Meghalaya is home to newly found cicada species.

Newly Found Cicada Species

Meghalaya is home to newly found cicada species.

Scientists have found a fascinating new species of cicada in Meghalaya that they have dubbed the "Butterfly Cicada." This cicada, which is a member of the genus Becquartina, is the first specimen of its kind found in the nation.

The cicada is known as the "butterfly cicada" due to its multicolored wings; its species name, "bicolour," refers to its two different color variations.
The finding, which was reported in the journal Zootaxa, increases the genus Becquartina's total recognized species to seven.

The cicada was discovered in the vicinity of Balpakram National Park in South Garo Hills District in 2017 by Dr. Vivek Sarkar of the Wildlife Institute of India. Subsequently, in 2020, Sudhanya Ray Hajong, Head of Department of Zoology, NEHU, discovered it in the Nongkhrah community forest in Ri-Bhoi district.

Afterwards, Rodeson Thangkiew, a Research Fellow collaborating with Prof. Hajong, independently documented it in 2020.The finding, which was reported in the journal Zootaxa, increases the genus Becquartina's total recognized species to seven.

Nevertheless, no documentation of its existence between these sites exists. Studies on the morphology and bioacoustics of these two populations showed similarities, suggesting the existence of a single species.

"We made several observations and call recordings of the species, including collecting a few more specimens for our research," Professor Hajong stated to The Shillong Times.
"It's a unique cicada that's usually grouped as 'butterfly cicada' because of its colorful wings," he continued. Because this species has two different color variations, it was given the species name bicolor. The current finding brings the overall number of species to seven.

Because the species is endemic and only found in two locations—a community forest in Ri-Bhoi and a protected area in the Garo Hills—Professor Hajong also advocated for its conservation.

No other region of Northeast India has reported seeing it. The species is restricted to the Garo Hills and the Ri-Bhoi district, where it favors dense woodlands and natural flora. The cicada's calling patterns differ in the areas of Garo Hills and Ri-Bhoi, and it is active from April to June. Men make loud calls in the morning and evening in Garo Hills, while throughout the day in Ri-Bhoi, calls are audible.

There are six species of Becquartina known to exist in Southeast Asia. The significance of preserving the cicada's habitat in community forests and protected areas is highlighted by this discovery.

Rich saffron makes up the basal third of the hind wing, while the apical two-thirds are matte black with traces of spots on the first and fifth apical cells and large squarish spots of rich saffron from the second to fourth sub-apical cells. Together, these sub-apical patches resemble a sub-apical patch.

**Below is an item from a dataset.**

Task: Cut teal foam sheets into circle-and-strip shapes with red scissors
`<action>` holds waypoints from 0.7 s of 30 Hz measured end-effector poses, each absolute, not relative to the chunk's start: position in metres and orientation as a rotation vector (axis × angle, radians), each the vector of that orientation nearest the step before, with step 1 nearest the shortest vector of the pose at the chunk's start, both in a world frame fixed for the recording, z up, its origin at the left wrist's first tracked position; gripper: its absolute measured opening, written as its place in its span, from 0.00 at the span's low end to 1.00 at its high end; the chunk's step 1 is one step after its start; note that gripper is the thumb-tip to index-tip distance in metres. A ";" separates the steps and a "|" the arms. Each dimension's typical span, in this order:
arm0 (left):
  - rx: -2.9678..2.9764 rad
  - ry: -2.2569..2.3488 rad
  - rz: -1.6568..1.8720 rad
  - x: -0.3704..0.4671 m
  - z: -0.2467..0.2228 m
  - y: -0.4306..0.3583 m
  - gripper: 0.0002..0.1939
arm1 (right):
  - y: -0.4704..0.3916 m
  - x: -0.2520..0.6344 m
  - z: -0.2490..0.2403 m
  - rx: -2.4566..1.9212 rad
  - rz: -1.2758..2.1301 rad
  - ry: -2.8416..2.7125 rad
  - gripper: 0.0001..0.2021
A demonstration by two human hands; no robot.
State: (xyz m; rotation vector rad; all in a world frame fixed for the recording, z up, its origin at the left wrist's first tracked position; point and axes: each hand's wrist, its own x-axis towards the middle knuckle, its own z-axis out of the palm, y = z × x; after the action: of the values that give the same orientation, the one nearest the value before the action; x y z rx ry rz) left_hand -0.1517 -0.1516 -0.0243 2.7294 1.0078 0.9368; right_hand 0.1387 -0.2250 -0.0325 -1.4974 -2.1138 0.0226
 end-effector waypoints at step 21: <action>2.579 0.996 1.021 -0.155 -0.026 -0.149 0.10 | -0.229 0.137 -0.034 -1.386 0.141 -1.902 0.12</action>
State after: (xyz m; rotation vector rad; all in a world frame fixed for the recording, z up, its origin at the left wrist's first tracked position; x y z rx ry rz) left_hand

The forewing of the second form, sometimes known as the white form, has a greenish-brown post-internodal transverse fascia. The apical two-thirds of the hind wing are matte black, while the basal one-third is pale and slightly greenish white. There are six species of cicadas in the genus Becquartina, which are found in China, Thailand, and Vietnam. Because of the color of their wings, the species of this genus are frequently referred to as "Butterfly cicadas."